В ответ на это я, не раздумывая, обзываю его задницей. Грубое выражение, но я и подумав не подобрал бы более подходящего для людей вроде господина Штурценеггера, любящих размышлять, но знающих одну лишь цель собственное удобство и распространяющихся о нигилизме, как только кто-то выражает свою волю. А он? Он продолжает смеяться, еще раз хлопает меня по плечу, надеется, что мы вскоре встретимся в нашем старом кабачке, — ты ведь не забыл?.. Оставшись один в своей камере, я еще много раз твержу это слово. Из-за таких типов, как Штурценеггер (и мой защитник), я окончательно теряю чувство юмора, и этого я не могу им простить.
Мне снилась Юлика: она сидит в кафе, на бульварах, может быть, в Елисейских полях, перед ней на столике бумага и ручка — школьница, пишущая сочинение; ее глаза молят меня не верить тому, что она пишет, она мне пишет по принуждению, ее взгляд настойчиво просит: спаси меня от этого принуждения…
Сегодня в клинике.
Сибилле (супруге моего прокурора) лет тридцать пять, у нее черные волосы и голубые, очень светлые живые глаза, она очень хороша в своем материнском счастье — молодость и зрелость сочетаются в ней. Женщины в такие дни как бы окружены ореолом, это смущает чужого мужчину. Лицо у Сибиллы загорелое, и когда она смеется, видны зубы, которым, право, можно позавидовать. Рот у нее волевой. К счастью, ее младенца в комнате не было, откровенно говоря, я не знаю, как себя вести с этими сосунками. Когда сиделка открыла двойные, обитые войлоком двери, Сибилла сидела на балконе в голубом соломенном кресле; лимонно-желтый халатик (Нью-Йорк, Пятая авеню) был ей очень к лицу. Она слегка приподнялась, сняла темные очки. Сиделка пошла принести вазу побольше, и мы остались вдвоем. Надо сказать, я чувствовал себя довольно смешным с цветами в руках. Она, к сожалению, тотчас же надела темные очки, и я не мог прочитать выражения ее глаз. Ее муж, прокурор, любезно снабдил меня двадцатью франками, и я предстал перед счастливой матерью с охапкой гладиолусов на длинных стеблях. Когда я подымался, они свисали на покрытую линолеумом лестницу, качались и шуршали в шелковой бумаге. Слава богу, вскоре вернулась сиделка с безвкусной, зато вместительной вазой. Справиться с пучком чопорных гладиолусов оказалось нелегкой задачей (я бы предпочел купить розы, но, поскольку деньги пришлось взять взаймы у прокурора, решил, что они мне не по карману). В это время полагалось пить чай, и сиделка, не имевшая понятия, что я явился прямым путем из тюрьмы, любезно, как это подобает сестрам в первоклассном лечебном заведении, осведомилась, предпочитаю я булочки или тосты. Наконец мы снова остались одни, на сей раз не опасаясь, что наша беседа будет сейчас же прервана.

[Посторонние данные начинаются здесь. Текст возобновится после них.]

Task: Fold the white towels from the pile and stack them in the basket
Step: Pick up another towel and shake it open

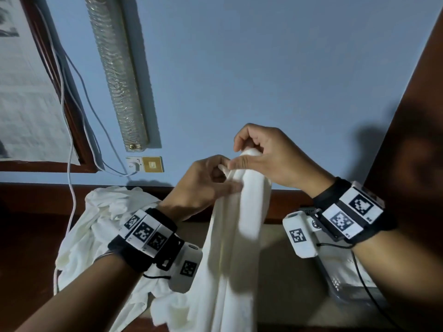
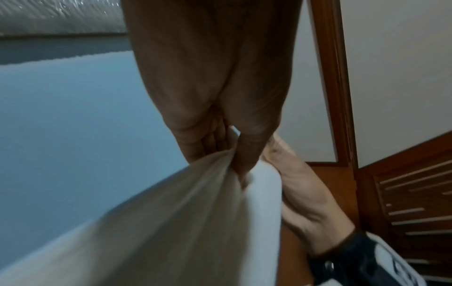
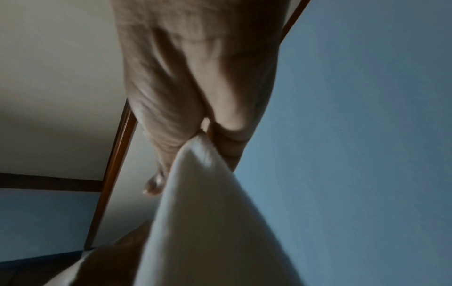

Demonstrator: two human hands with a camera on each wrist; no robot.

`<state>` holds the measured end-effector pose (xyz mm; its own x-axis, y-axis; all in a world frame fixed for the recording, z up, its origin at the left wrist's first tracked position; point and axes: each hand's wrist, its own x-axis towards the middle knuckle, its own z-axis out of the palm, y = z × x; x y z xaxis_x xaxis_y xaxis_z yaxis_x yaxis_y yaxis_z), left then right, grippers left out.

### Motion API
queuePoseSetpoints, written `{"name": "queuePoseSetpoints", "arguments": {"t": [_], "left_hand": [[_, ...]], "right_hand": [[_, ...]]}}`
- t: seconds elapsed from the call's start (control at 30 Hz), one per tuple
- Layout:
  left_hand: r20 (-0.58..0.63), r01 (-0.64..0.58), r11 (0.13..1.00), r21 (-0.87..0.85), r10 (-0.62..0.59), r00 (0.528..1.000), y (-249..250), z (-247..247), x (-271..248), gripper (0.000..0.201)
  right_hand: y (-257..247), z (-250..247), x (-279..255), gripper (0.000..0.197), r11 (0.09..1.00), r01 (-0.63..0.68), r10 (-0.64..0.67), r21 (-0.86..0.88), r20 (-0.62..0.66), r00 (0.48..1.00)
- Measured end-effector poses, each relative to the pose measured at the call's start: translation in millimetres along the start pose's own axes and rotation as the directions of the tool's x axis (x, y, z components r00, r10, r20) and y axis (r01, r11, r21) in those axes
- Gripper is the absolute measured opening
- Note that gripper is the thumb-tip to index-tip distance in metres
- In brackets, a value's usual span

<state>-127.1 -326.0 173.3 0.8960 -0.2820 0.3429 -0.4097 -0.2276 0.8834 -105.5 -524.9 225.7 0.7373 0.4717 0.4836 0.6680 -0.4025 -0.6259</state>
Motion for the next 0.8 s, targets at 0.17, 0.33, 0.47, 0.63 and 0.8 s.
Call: {"name": "queuePoseSetpoints", "arguments": {"t": [0.17,0.33,0.47,0.63,0.8], "left_hand": [[-0.092,0.025,0.994,0.108,-0.015,0.996,-8,-26,-10,0.019],[-0.073,0.098,0.99,0.1,-0.091,0.993,-32,-34,-22,0.018],[-0.11,0.119,0.993,0.012,-0.117,0.987,-44,-33,-26,0.013],[-0.134,0.101,0.799,0.592,-0.027,0.991,-66,-58,-22,0.019],[-0.187,0.049,0.807,0.589,0.077,0.979,-67,-68,-16,0.025]], "right_hand": [[38,-15,-16,0.041,0.871,-0.102,0.252,-0.481,0.259,0.932],[71,-18,-38,0.018,0.96,-0.191,0.222,-0.204,0.143,0.965],[80,1,-45,0.015,0.913,-0.219,0.244,0.343,-0.03,0.969],[71,7,-54,0.015,0.985,-0.111,0.104,0.134,0.059,0.993],[50,17,-63,0.018,0.988,-0.156,0.146,0.007,0.306,0.941]]}}
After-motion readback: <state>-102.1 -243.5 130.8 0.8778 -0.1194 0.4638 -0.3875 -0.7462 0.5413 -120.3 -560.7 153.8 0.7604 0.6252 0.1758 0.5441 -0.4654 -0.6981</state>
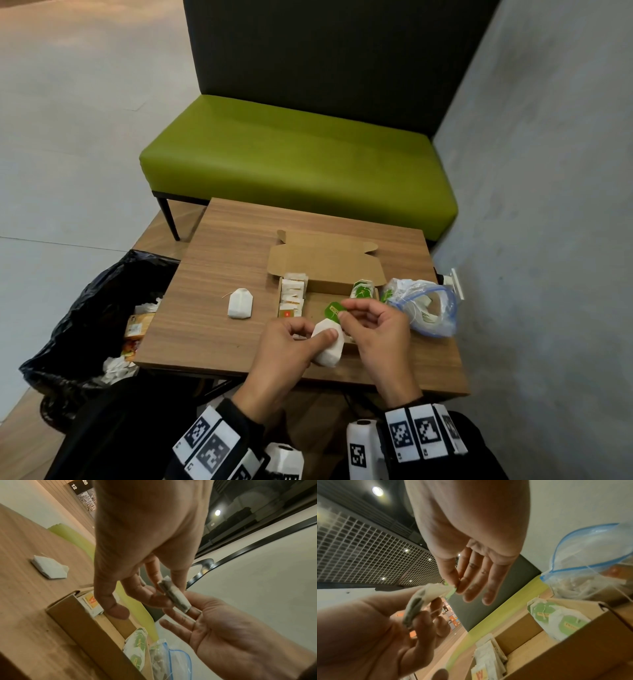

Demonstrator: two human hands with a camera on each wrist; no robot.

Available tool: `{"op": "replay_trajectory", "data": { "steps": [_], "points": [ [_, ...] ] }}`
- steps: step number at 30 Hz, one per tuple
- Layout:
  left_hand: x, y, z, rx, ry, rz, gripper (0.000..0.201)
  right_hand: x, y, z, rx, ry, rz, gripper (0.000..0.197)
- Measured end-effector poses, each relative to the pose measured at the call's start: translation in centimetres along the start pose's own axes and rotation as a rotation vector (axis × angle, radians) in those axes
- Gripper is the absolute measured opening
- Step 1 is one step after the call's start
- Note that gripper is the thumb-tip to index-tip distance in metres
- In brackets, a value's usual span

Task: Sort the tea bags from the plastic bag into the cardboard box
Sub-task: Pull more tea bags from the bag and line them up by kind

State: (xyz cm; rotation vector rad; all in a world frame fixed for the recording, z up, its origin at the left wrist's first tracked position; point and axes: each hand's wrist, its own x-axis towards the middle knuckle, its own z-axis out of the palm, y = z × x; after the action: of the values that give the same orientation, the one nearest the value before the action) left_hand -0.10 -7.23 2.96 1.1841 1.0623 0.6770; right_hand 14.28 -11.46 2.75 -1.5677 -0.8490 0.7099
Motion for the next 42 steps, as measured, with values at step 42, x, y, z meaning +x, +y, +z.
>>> {"op": "replay_trajectory", "data": {
  "steps": [42],
  "points": [
    [4.5, 0.7, 1.0, 0.594, -0.263, 0.264, 0.013, 2.2, 1.1, -4.3, -0.144, -0.243, 0.028, 0.016]
  ]
}}
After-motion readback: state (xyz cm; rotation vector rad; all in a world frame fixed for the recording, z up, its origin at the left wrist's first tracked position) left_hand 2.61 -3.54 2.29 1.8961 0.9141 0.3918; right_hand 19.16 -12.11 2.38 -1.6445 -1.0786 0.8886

— Штиллер, — сказала она, — ну зачем ты!..
Я отнес ее слова к гладиолусам. Сибилла же, как выяснилось, имела в виду то, что я отказываюсь быть Штиллером. Она сняла темные очки, я увидел ее светлый, невозмутимый и нежный взгляд. И хотя она только что родила своему мужу ребенка, я пришел в смятенье, представив себе, что такая женщина могла бы меня любить. Разумеется, я продолжал отрекаться от Штиллера. Я сидел напротив нее, положив ногу на ногу, обхватив обеими руками свое левое колено, и смотрел на старые платаны в парке, покуда Сибилла разглядывала меня.
— Ты стал очень молчалив, — сказала она. — Как живет Юлика?
Вопросов она задавала многовато.
— Почему ты вернулся?
Странный то был день, мы пили и пили давно остывший чай, не притрагиваясь к тостам и булочкам. Я молчал (что мог бы я сказать?), и это поощряло ее к рассказам. В шесть часов я ушел, ей пора было кормить ребенка.